06 Novembro 2017
“Uma característica clara da geopolítica bergogliana consiste em não dar apoios teológicos ao poder para que possa se impor ou para encontrar um inimigo que deve ser combatido. A espiritualidade não pode ser ligada a governos ou pactos militares: ela está a serviço de todos os homens. As religiões não podem ver alguns como inimigos jurados e a outros como amigos eternos”, escreve Antonio Spadaro SJ, em artigo publicado por La Civiltà Cattolica, 04-11-2017. A tradução é de André Langer.
E adverte: “A tentação de projetar a divindade sobre o poder político, que se reveste dela para seus próprios propósitos, é transversal. Também nos pactos do mundo católico retorna, às vezes, semelhante tentação. Mas a fé não tem necessidade de um apoio no poder. Caso se seguisse esse caminho, no final, a religião se tornaria a garantia dos grupos dominantes. É exatamente o que Francisco teme e não quer”.
Na quarta-feira, 24 de maio de 2017, o presidente dos Estados Unidos, Donald Trump [1], fez uma visita ao Papa Francisco no Vaticano. O encontro durou cerca de trinta minutos e aconteceu às 8h30 da manhã para permitir que o pontífice pudesse se deslocar até a Praça São Pedro para a Audiência Geral.
Por essa razão, o presidente acessou o Vaticano pela porta do Perugino, uma entrada secundária situada junto ao prédio da Casa Santa Marta.
Tratava-se de um encontro organizado no contexto de uma viagem que levou Donald Trump primeiro para a Arábia Saudita, onde se encontrou com os líderes do mundo islâmico sunita e onde vendeu 110 bilhões de dólares em armas. Depois, sua viagem continuou por Israel e a Palestina. Ele se encontrou com o primeiro-ministro de Israel, Benjamin Netanyahu, e o presidente palestino, Mahmud Abbas.
Trump é o primeiro presidente dos Estados Unidos em exercício a visitar o Muro das Lamentações: seus predecessores haviam evitado até agora essa etapa por causa do seu significado político. Com efeito, o muro está localizado na parte oriental de Jerusalém, ocupada por Israel na Guerra dos Seis Dias em 1967 [2] e reivindicada pelos palestinos como a capital do seu Estado. Em seguida, o presidente visitou o Museu Yad Vashem.
Portanto, Roma foi a quarta etapa do seu itinerário, depois de Riad, Jerusalém e Belém. A viagem continuou por Bruxelas e, finalmente, por Taormina, para participar da reunião do G7, o fórum político dos sete governos mais poderosos da Terra do ponto de vista econômico: Estados Unidos, Japão, Alemanha, França, Reino Unido, Itália e Canadá (a Rússia está atualmente suspensa).

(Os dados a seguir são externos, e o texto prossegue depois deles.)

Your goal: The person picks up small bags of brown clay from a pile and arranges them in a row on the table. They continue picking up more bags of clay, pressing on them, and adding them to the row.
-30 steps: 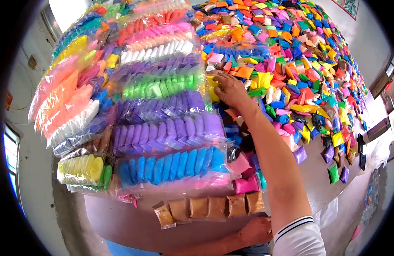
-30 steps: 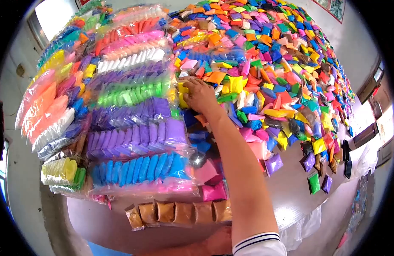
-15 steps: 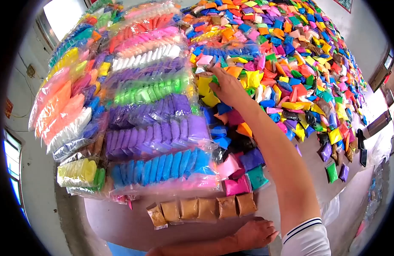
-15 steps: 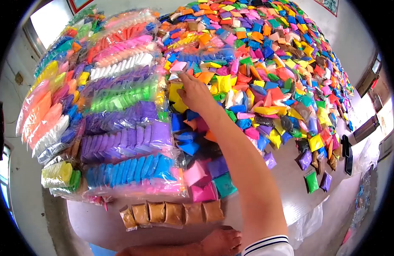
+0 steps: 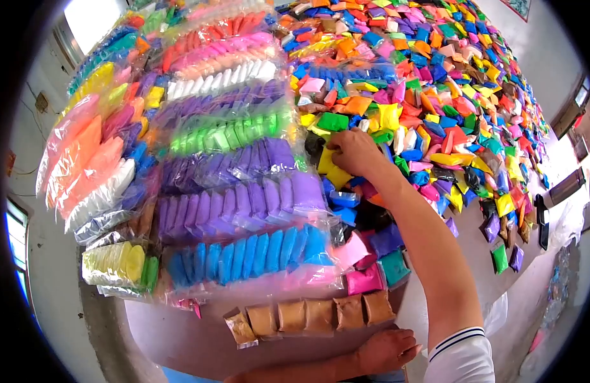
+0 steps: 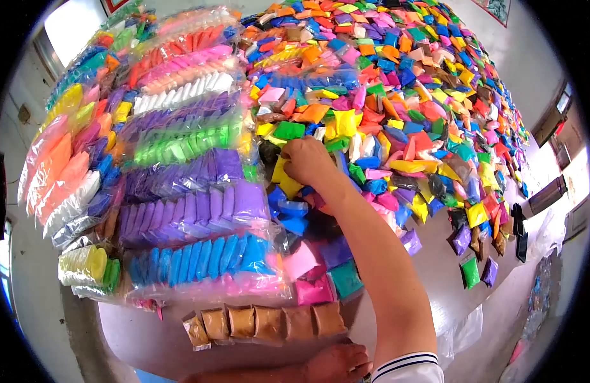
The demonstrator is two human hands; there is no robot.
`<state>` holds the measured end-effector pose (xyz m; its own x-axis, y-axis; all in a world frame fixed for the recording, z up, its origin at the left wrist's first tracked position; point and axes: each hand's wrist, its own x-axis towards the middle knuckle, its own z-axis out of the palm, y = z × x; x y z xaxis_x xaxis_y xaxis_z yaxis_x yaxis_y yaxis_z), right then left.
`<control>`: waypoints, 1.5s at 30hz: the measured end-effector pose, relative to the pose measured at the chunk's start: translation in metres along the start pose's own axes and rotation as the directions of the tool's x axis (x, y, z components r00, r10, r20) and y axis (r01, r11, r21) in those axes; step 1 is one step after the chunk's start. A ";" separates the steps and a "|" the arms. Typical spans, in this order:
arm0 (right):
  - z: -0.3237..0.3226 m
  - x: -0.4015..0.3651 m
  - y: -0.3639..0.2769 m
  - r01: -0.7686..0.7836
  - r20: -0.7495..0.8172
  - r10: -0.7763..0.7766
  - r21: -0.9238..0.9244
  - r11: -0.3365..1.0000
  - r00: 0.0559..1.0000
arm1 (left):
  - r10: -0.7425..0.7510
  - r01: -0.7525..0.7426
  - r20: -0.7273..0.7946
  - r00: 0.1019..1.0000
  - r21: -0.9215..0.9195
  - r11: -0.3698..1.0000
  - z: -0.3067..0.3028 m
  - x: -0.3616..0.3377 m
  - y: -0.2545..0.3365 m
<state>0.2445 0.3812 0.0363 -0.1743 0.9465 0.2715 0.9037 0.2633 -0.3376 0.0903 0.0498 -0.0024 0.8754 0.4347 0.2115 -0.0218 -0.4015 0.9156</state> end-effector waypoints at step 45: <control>-0.059 -0.185 -0.021 -0.492 -0.303 0.429 -0.175 0.853 0.851 | 0.133 -0.111 -0.124 0.983 0.168 0.980 0.004 0.005 0.000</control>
<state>0.2813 0.1898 0.0463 0.3578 0.8617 0.3597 0.9249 -0.2739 -0.2639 0.0966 0.0490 -0.0023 0.7981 0.4741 0.3720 -0.0377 -0.5768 0.8160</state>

O encontro entre o papa e o presidente foi um acontecimento importante e, de alguma maneira, necessário. A visita de Trump durante a sua viagem ao G7 implicava também, quase que naturalmente, o encontro com Francisco. No obstante, era um encontro bastante imprevisível em comparação com os precedentes imediatos na viagem do presidente: não envolvia interesses específicos ou trocas comerciais de qualquer tipo que implicassem eventos formais acordados. E isso o tornou, de fato, um momento muito franco.
A visita foi significativa para o papel que os Estados Unidos exibem no tabuleiro de xadrez internacional. Tinha sido assim com a visita de Barack Obama, e foi assim com a de Donald Trump.
Diante desse encontro, o sentimento predominante em alguns ambientes da mídia foi de interesse, unido a uma certa curiosidade por causa da "oposição" entre o papa e o presidente, muitas vezes dada como óbvia. Mas o pontífice não é um ideólogo nem pensa preto no branco. Ao responder a uma pergunta feita na entrevista coletiva durante a viagem de volta de Fátima em 13 de maio, Francisco fez referência ao encontro com o presidente e disse: "Eu nunca julgo uma pessoa sem tê-la ouvido. Penso que não devo fazê-lo. Quando falamos, as coisas saem: eu digo o que penso, a outra pessoa diz o que ela pensa. Mas nunca, nunca quis julgar sem ouvir a pessoa".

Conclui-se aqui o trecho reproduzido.